> [Work item]:
Nothing but the lines from the one with "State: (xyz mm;" through the end of the listing below should appear in your reply, each copied exactly.

> [Data segment]:
»»

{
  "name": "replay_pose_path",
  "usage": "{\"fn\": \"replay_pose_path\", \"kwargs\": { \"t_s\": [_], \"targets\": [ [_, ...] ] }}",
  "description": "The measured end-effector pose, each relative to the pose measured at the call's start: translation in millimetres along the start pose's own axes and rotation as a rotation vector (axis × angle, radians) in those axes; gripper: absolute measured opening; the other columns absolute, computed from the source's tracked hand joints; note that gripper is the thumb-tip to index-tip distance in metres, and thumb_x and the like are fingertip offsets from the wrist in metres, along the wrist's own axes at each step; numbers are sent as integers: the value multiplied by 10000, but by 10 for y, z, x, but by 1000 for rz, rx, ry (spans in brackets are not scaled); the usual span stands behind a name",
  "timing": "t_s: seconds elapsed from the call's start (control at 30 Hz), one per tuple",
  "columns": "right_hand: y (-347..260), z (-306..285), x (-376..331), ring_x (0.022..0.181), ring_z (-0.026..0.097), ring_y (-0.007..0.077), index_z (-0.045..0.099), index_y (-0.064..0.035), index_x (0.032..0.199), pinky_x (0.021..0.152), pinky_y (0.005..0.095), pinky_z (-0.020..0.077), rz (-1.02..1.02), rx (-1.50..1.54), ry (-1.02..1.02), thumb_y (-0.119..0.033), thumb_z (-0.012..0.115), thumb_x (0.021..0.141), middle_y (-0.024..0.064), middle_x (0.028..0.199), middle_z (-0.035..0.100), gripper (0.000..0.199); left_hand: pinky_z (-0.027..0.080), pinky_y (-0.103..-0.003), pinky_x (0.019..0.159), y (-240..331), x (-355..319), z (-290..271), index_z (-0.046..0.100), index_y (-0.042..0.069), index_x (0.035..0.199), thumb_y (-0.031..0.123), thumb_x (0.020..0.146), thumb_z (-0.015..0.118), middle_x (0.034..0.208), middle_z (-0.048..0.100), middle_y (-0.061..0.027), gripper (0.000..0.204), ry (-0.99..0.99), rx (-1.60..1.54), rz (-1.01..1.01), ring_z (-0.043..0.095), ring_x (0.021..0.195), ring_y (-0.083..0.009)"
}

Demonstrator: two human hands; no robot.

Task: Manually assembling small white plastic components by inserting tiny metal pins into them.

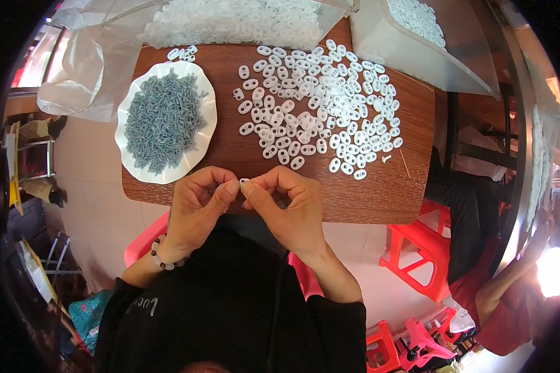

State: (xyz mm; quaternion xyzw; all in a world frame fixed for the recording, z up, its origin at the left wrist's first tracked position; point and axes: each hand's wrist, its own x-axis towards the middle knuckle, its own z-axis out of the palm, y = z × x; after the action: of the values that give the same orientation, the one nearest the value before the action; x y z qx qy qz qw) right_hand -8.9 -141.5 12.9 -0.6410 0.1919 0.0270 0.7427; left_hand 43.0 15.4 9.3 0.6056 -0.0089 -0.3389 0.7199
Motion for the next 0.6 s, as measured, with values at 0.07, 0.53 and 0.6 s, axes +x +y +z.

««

> [Response to this exercise]:
State: (xyz mm; quaternion xyzw; all in a world frame fixed for the recording, z up, its origin at the left wrist's first tracked position; point and axes: each hand's wrist, its own x-axis towards the middle knuckle, its own z-axis out of the palm, y = z × x; after the action: of the values that give the same orientation, the one nearest the value before the action; x y z qx qy qz qw) right_hand -8.9 -141.5 12.9 -0.6410 0.1919 0.0270 0.7427; left_hand 43.0 15.4 9.3 0.6056 -0.0089 -0.3389 0.7199
Motion for the next 0.6 s, as measured, with values at 0.07, 0.53 and 0.6 s, axes +x +y +z.

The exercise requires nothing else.